Page:Dumas - Joseph Balsamo, Lévy frères, 1872, volume 4.djvu/106

La bibliothèque libre.
Cette page n’a pas encore été corrigée

— Puis-je savoir quelle bonne chance vous amène, madame ? demanda madame du Barry.

— Ah ! madame, dit la vieille plaideuse, un grand malheur.

— Quoi donc, madame ?

— Une nouvelle qui affligera beaucoup Sa Majesté…

— Dites vite, madame.

— Les parlements…

— Ah ! ah ! grommela le duc d’Aiguillon.

— M. le duc d’Aiguillon, se hâta de dire la comtesse en présentant son hôte à sa visiteuse, dans la crainte de quelque malentendu.

Mais la vieille comtesse était aussi fine que tous les courtisans réunis, et elle ne faisait de malentendu qu’à bon escient, et lorsque le malentendu lui paraissait utile.

— Je sais, dit-elle, toutes les turpitudes de ces robins, et leur peu de respect pour le mérite et pour la naissance.

Ce compliment, décoché à bout portant sur le duc, attira un beau salut de celui-ci à la plaideuse, qui se leva et le lui rendit.

— Mais, poursuivit-elle, ce n’est plus de M. le duc qu’il s’agit, c’est de la population tout entière ; les parlements refusent de fonctionner.

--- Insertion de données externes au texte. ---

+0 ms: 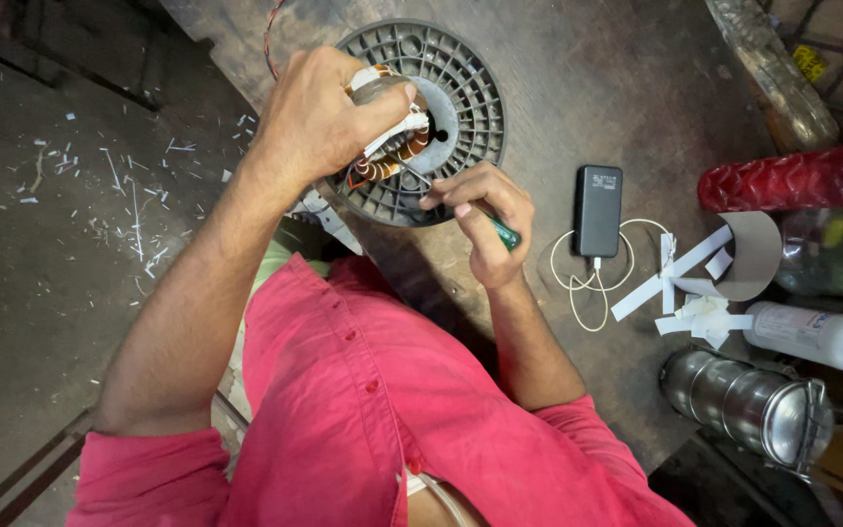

— En vérité ! s’écria madame du Barry en se renversant sur le sofa, il n’y aura plus de justice en France !… Eh bien, après… quel changement cela fera-t-il ?

Le duc sourit. Madame de Béarn, au lieu de prendre plaisamment la chose, assombrit encore plus son visage morose.

— C’est un grand désastre, madame, dit-elle.

— Bah ! vraiment ? répondit la favorite.

— On voit bien, madame la comtesse, que vous avez le bonheur de n’avoir pas de procès.

— Hum ! fit M. d’Aiguillon pour appeler l’attention de madame du Barry, qui comprit enfin l’insinuation de la plaideuse.

— Hélas ! madame, dit-elle sur-le-champ, c’est vrai : vous me rappelez que si je n’ai pas de procès, vous avez un procès bien important, vous !

— Oh ! oui !… madame… et tout retard me sera ruineux.